To: DanZ who wrote (2265)2/13/2005 9:55:30 PM
From: profile_14  Read Replies (1) | Respond to of 13449
 
Dan, you are right in saying that one cannot measure money flows into an index. After all, it is a compilation of different weights for different stocks that comprise it. However, it would be hard to argue that since an exchange traded fund like the OIH, and various others such as the XLE that you have mentioned, is comprised of various stocks, one could not construct it.

I have actually constructed various real-time spreadsheets linked to a live Bloomberg terminal in an attempt to reconstruct the exchange traded fund. My objective was to see if there was any way to make money off a mispricing. In these two instances, XLE and OIH, there is not. The premium or discount that the ETF trades at is never any greater than one-half percent, and in most instances, it is around 0.2%. I ran this for days looking at variances and if one were to try to game it by buying the basket of stocks and selling short the ETF, or vice-versa, the execution costs would eat you alive. That would be the way to play convergence of the spread.
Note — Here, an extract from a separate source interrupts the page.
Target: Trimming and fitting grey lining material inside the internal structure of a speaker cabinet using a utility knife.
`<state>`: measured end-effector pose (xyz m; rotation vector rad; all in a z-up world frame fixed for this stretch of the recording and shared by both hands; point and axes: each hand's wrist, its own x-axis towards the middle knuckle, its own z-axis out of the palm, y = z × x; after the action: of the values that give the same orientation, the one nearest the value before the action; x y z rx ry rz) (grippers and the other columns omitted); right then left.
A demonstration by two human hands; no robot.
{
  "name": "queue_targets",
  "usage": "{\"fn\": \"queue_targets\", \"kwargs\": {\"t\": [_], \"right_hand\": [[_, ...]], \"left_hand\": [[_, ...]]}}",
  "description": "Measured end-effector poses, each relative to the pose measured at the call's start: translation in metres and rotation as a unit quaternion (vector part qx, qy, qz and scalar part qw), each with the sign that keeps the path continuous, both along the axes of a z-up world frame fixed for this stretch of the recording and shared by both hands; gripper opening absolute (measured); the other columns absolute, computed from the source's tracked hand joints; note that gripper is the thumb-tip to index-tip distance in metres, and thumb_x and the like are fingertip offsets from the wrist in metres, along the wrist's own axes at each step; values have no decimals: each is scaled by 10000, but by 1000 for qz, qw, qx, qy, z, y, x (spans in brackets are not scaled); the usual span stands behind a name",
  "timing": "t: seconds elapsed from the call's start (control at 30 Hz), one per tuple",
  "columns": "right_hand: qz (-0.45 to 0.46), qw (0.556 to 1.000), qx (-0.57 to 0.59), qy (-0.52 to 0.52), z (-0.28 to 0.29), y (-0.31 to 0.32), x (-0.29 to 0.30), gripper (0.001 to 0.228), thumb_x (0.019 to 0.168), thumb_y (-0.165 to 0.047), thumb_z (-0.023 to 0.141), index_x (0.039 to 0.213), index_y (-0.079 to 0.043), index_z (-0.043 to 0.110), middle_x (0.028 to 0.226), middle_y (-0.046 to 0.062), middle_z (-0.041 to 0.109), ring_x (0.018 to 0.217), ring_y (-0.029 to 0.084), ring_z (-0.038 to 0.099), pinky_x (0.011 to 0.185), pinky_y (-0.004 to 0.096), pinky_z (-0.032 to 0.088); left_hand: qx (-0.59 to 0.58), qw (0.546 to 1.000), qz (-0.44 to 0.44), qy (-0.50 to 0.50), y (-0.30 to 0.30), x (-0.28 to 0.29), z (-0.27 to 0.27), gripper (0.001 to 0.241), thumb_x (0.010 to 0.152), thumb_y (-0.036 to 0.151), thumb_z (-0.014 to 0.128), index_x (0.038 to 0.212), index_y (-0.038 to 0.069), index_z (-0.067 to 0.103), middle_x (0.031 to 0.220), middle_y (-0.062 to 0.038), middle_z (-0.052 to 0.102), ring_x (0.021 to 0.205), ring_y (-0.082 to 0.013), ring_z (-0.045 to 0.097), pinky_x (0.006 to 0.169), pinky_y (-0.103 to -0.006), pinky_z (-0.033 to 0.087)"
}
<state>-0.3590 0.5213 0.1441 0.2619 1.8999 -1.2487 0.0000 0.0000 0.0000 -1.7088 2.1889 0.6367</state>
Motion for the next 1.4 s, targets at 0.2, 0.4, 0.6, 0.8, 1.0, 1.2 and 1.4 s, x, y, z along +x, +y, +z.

Therefore, I would find it hard to believe that any money flows for the ETF would contradict the weighted average money flows of the basket comprising the ETF. If you go to the respective web sites, they will tell you how to construct it by piecing together so many shares of each stock.

As a side note, the OSX and the OIH do not have identical baskets or weightings, they are not even close to each other. The OSX includes E&P companies along with many more names. If I recall correctly, there are fewer than 20 names in the OIH (either something like 17 or 13 names comes to mind), and nearly twice or more in the index.

ETFs are extremely efficient vehicles as they are priced every 10-15 seconds, and because they allow you diversification. They are liquid and well worth analyzing. The spreads are very tight, obviously because if they were not, someone would make the convergence trade I just discussed.

One idea though is to look at option volatilities in the underlying symbols and that of the ETF, perhaps there is a way to sell higher volatility in a couple of names and buy lower volatility in the ETF, hoping that the fact that the few higher names will not diverge from the ETF. Again, it would be my belief that the weighted average volatility of all the names would reflect the ETF volatility, although the ETF volatility is indirectly computed.